Four years ago this month, and not without a great deal of sadness, I said goodbye to North Shropshire District Council and set sail upon the turbulent sea of freelancing.
It’s been a rollercoaster ride. I’ve had lean periods, I’ve had times which were much too busy. I’ve come to terms with never knowing where the next pay cheque will be coming from. I’ve learned loads and taught some things. I have blogged about things that seemed interesting or relevant.
Anniversaries tend to make us reflective and I have been reflecting and using my historic blog posts to help me make a bit of sense of how things have changed over the past few years.
I have to laugh at the fact that just before I exited I posted on my frustration at the lack of digital engagement amongst local authority PROs. Thank goodness those days are behind us eh?
A worrying pattern in my early posts was to pick a recent PR campaign and then to critique it (slag it off really). I’m not sure what I felt I was likely to achieve by this. Did I think that brand managers were going to stumble across my blog, read my excoriating prose and say
“we’ve been fools: sack our expensive and experienced agency and hire an ex local government comms manager”.
I think, in summary, my digital PR strategy was flawed. Though a post I wrote after a File on Four programme about the RSPCA generated some interest. A surprising number of people who seemed to have it in for the RSPCA contacted me by email. Just to share it would seem.
More interestingly was evidence that the industry was beginning to wrestle with “bloggers”.
In October 2008 a crisis comms story was still all about traditional media coverage. In November that year I said
The success of Barack Obama’s election campaign suggested that something interesting was stirring in social media land. I made five predictions for 2009. Only one came true. Facebook is quite important.
By December 2009 Kate Hughes was saying that Housing Associations should tweet. I was cautiously supportive. A month later I was absolutely sure that social media was vastly significant for local authorities. By May 2010 so many people were asking me to explain social media to them that I had written a briefing on the topic (this establishes me as firmly in the “you do need a social media policy” camp).

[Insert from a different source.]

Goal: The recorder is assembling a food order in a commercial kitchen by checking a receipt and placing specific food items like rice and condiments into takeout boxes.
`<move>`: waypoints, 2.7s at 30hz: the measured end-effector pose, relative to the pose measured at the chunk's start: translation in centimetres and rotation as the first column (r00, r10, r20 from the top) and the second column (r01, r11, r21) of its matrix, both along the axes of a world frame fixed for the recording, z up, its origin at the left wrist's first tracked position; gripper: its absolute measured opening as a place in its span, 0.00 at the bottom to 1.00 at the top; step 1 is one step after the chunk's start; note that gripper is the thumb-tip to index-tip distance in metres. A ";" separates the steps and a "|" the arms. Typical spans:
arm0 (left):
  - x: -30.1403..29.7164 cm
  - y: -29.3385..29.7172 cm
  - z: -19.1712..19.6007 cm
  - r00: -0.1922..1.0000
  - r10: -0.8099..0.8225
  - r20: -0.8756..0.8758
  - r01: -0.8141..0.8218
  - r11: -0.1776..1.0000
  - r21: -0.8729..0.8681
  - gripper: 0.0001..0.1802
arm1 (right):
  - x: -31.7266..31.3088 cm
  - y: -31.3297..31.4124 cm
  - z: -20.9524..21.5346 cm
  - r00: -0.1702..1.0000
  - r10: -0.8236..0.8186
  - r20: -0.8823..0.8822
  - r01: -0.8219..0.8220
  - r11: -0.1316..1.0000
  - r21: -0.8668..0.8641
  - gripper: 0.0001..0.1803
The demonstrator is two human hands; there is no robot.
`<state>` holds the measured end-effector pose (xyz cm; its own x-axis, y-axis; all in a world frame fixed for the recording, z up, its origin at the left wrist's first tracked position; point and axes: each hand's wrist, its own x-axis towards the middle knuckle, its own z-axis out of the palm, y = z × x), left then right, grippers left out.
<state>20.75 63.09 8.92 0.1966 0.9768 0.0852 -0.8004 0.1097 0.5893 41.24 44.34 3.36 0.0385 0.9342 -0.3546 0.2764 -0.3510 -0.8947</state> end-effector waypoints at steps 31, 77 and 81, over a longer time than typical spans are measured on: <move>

By the Autumn I had discovered the joy of open data. I think that really changed my view of where corporate comms, especially in the public sector, is going. So thanks to @hadleybeeman and hyperwm. (everyone else remembers that Hyperwm for the face-off between hyperlocal bloggers and press officers).
And by January 2011 I was so totally persuaded of the need to do things differently that I set up a barcamp for Shropshire.
And in August the riots exposed how far digital technology was changing not just PR but the behaviour of citizens. This continues to fascinate me and technologies like Ushahidi make things possible that we could not have contemplated a few years ago.
Right up to date it seems to me that social media/digital comms must now be integrated into all corporate comms work. We also need to recognise that it is a tool for citizens, it levels power relationships and opens up organisations.
We have to stop looking at the shiny and focus on how it is going to make people safer, healthier, happier, richer or (in the case of the fire service) less dead.
So looking back what astonishes me is that PR has not changed as much as I would have expected. The world has changed around PR professionals and around corporate comms teams. Those that have not changed with it may wake up one morning to find that they have been left far behind.
I am genuinely surprised that has not happened yet.